Пока Агафья была на улице, Анисья успела вскипятить чай и разогрела лосятину в котелке, приготовленную со вчерашнего вечера. Агафья села за стол рядом с матерью и достала из котелка кусок лосятины. Отрезая острым охотничьим ножом кусочки мяса, она неторопливо бросала их в рот, запивая наваристым бульоном.
Анисья с наслаждением прихлебывала из кружки крепко заваренный чай, искоса поглядывая на дочь.
– Ты шибко долго там не гости! – наставляла она Агафью: – Шкурки сдай в «Сибпушнину», продукты получи, чай попей у Ефимки и назад.
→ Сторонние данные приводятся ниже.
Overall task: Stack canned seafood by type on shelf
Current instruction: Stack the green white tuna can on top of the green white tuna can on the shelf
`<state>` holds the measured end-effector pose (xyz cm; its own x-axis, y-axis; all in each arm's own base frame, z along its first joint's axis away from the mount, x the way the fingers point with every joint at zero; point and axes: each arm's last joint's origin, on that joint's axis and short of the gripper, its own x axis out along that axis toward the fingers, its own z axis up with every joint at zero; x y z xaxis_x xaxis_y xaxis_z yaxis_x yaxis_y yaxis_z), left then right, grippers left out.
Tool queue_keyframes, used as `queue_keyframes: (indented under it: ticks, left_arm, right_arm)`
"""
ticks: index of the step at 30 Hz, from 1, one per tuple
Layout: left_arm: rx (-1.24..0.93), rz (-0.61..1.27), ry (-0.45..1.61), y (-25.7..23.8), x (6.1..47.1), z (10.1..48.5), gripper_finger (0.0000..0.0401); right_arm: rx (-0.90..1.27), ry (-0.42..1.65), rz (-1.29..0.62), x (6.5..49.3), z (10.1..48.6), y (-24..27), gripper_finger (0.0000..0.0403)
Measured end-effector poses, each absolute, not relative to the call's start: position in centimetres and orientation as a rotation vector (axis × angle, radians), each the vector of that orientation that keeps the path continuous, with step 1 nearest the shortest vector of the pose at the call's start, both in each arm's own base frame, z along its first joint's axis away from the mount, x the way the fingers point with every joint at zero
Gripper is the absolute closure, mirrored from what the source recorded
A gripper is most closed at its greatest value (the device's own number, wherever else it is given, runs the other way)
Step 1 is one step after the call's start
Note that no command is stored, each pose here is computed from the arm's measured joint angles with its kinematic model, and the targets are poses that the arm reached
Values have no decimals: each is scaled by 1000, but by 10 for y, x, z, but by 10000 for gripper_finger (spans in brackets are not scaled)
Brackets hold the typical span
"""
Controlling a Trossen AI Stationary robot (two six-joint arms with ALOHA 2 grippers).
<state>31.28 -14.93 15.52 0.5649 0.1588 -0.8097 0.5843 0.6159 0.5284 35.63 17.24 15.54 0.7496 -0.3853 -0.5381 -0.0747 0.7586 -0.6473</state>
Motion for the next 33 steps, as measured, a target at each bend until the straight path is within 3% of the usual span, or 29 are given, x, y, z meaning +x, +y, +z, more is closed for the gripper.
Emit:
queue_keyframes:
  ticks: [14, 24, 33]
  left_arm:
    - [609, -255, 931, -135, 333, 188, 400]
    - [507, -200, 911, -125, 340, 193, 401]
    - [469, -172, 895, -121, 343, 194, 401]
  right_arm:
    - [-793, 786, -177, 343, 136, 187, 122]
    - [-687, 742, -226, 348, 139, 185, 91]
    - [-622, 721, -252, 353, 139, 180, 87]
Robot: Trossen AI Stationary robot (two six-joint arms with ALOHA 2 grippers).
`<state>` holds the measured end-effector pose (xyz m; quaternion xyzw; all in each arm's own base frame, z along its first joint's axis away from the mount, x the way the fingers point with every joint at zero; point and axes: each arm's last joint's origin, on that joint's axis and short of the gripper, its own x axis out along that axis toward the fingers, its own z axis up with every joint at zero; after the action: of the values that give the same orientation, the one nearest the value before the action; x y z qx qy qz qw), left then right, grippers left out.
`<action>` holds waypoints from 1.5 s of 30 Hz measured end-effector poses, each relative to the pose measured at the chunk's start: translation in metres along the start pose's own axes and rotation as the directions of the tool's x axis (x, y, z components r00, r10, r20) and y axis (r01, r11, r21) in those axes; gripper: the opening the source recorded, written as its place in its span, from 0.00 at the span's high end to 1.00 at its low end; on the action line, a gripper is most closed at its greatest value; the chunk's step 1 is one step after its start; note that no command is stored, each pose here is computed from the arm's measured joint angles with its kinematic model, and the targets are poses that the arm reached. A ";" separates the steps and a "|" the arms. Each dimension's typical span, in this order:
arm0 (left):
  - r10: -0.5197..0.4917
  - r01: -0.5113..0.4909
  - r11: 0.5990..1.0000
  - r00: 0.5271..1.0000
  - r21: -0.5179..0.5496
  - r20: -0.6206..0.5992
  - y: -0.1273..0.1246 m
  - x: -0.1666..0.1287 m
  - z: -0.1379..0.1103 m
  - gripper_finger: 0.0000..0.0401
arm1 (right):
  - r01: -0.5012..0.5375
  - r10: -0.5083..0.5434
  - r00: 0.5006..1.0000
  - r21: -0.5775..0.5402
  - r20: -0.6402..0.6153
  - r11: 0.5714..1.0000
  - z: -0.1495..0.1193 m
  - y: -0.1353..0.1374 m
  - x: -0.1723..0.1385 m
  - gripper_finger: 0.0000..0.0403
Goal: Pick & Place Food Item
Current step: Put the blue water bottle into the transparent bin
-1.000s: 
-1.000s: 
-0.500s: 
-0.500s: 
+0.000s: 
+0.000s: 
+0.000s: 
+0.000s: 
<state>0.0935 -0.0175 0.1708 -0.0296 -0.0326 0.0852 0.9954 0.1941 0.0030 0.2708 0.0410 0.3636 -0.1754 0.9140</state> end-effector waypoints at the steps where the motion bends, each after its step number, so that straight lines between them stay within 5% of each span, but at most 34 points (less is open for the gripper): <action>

Дорога скоро спортится!
– Знаю, – односложно ответила Агафья, заканчивая завтрак.
Солнце еще не успело высоко подняться над деревьями, как Агафья уже собралась. В легких нартах лежал мешок с беличьими шкурками и котомка с куском вареной лосятины. Тут же вертелся Лыска, успевший отдохнуть после изнурительного охотничьего сезона, нетерпеливо поскуливая.
– Скоро пойдем! – посмеиваясь, успокаивала своего любимца Агафья: – Еще успеешь ноги набить; дорога, паря, длинная!
Около избушки, засыпанной по самую крышу снегом, отчего она была похожа на большой сугроб, стояла Анисья и внимательно следила за сборами дочери.
«Савсем выросла девка», – думала Анисья, наблюдая за неторопливыми, но спорыми движениями Агафьи, ловко управляющейся с нартами. Она с материнской тревогой думала о судьбе дочери.
Агафья закрепила на нартах мешок с пушниной и котомку с продуктами. Еще раз оглядела снаряженную нарту, довольно хмыкнула и позвала собаку.
– Лыска, ко мне!
Пес услужливо заскулил и с готовностью уселся на снегу впереди нарт, ожидая, когда хозяйка наденет на него простую упряжь, состоящую из сыромятного поводка, привязанного к оголовку нарт, и хомута, сшитого из широкого ремня, обтянутого холстиной. Агафья надела хомут на собачью шею и пропустила поводок между передних ног собаки. Затем встала на лыжи, подбитые камусом, и повернулась к матери.